EXERCISE GOAL:
Reproduce all of the data, making sure that no line differs from the original.

PROVIDED MATERIAL:
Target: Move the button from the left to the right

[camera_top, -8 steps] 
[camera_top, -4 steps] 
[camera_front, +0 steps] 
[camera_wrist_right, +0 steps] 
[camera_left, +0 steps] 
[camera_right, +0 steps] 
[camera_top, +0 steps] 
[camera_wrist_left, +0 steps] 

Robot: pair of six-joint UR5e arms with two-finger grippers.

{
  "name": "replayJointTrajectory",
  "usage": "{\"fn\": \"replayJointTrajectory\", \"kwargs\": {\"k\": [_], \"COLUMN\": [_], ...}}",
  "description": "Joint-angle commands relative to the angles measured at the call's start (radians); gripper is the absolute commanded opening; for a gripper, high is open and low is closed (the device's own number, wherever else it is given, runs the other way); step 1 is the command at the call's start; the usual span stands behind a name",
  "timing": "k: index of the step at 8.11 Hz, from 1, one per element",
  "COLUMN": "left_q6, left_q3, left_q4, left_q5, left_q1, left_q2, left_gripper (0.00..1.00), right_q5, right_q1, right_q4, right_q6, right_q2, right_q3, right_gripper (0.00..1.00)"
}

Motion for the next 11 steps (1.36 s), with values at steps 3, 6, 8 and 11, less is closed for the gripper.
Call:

SOLUTION TO THIS PROBLEM:
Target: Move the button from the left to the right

[camera_top, -8 steps] 
[camera_top, -4 steps] 
[camera_front, +0 steps] 
[camera_wrist_right, +0 steps] 
[camera_left, +0 steps] 
[camera_right, +0 steps] 
[camera_top, +0 steps] 
[camera_wrist_left, +0 steps] 

Robot: pair of six-joint UR5e arms with two-finger grippers.

{
  "name": "replayJointTrajectory",
  "usage": "{\"fn\": \"replayJointTrajectory\", \"kwargs\": {\"k\": [_], \"COLUMN\": [_], ...}}",
  "description": "Joint-angle commands relative to the angles measured at the call's start (radians); gripper is the absolute commanded opening; for a gripper, high is open and low is closed (the device's own number, wherever else it is given, runs the other way); step 1 is the command at the call's start; the usual span stands behind a name",
  "timing": "k: index of the step at 8.11 Hz, from 1, one per element",
  "COLUMN": "left_q6, left_q3, left_q4, left_q5, left_q1, left_q2, left_gripper (0.00..1.00), right_q5, right_q1, right_q4, right_q6, right_q2, right_q3, right_gripper (0.00..1.00)"
}

Motion for the next 11 steps (1.36 s), with values at steps 3, 6, 8 and 11, less is closed for the gripper.
Call:

As written, the answer is complete.